### DIRECTIONS FOR THIS TASK
Exactly the line that contains "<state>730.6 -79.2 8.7" and the lines following it to the end of the data are to be reproduced, and nothing more.

INFORMATION PROVIDED START

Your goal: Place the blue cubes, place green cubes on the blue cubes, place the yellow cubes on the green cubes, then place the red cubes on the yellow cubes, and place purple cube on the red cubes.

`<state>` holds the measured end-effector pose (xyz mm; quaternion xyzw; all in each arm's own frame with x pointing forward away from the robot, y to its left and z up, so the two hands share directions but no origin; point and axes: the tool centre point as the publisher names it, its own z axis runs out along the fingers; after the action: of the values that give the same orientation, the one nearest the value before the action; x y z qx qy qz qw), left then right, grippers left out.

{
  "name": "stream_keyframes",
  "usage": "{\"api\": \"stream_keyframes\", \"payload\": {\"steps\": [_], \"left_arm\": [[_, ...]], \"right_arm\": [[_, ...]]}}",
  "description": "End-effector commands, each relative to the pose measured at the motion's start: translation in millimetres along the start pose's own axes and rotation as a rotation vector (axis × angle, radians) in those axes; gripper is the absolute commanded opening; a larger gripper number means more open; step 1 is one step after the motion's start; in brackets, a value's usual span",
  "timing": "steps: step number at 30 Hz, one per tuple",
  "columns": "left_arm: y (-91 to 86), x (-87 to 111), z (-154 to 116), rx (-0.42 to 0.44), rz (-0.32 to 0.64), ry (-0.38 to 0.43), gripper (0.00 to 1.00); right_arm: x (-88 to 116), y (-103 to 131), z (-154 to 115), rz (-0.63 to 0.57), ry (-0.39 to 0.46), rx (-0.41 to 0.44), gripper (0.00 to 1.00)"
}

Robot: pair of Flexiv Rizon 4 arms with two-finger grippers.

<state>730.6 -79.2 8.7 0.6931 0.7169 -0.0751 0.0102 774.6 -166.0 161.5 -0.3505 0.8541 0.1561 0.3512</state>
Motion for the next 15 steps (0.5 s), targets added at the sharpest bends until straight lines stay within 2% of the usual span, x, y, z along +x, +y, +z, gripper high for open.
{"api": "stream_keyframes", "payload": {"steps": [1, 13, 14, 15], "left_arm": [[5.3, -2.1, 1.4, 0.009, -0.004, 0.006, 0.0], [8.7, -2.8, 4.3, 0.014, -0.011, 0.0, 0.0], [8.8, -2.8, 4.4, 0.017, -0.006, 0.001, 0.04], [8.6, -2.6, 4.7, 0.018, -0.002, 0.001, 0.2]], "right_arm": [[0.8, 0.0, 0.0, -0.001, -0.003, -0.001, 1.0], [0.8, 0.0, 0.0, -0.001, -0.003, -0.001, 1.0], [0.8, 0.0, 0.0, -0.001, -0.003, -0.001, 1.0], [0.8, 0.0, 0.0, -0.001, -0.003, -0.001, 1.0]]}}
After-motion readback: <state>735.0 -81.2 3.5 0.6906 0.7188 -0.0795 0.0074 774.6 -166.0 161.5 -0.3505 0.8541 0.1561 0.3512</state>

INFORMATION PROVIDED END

### PROBLEM SOLUTION
<state>730.6 -79.2 8.7 0.6931 0.7169 -0.0751 0.0102 774.6 -166.0 161.5 -0.3505 0.8541 0.1561 0.3512</state>
Motion for the next 15 steps (0.5 s), targets added at the sharpest bends until straight lines stay within 2% of the usual span, x, y, z along +x, +y, +z, gripper high for open.
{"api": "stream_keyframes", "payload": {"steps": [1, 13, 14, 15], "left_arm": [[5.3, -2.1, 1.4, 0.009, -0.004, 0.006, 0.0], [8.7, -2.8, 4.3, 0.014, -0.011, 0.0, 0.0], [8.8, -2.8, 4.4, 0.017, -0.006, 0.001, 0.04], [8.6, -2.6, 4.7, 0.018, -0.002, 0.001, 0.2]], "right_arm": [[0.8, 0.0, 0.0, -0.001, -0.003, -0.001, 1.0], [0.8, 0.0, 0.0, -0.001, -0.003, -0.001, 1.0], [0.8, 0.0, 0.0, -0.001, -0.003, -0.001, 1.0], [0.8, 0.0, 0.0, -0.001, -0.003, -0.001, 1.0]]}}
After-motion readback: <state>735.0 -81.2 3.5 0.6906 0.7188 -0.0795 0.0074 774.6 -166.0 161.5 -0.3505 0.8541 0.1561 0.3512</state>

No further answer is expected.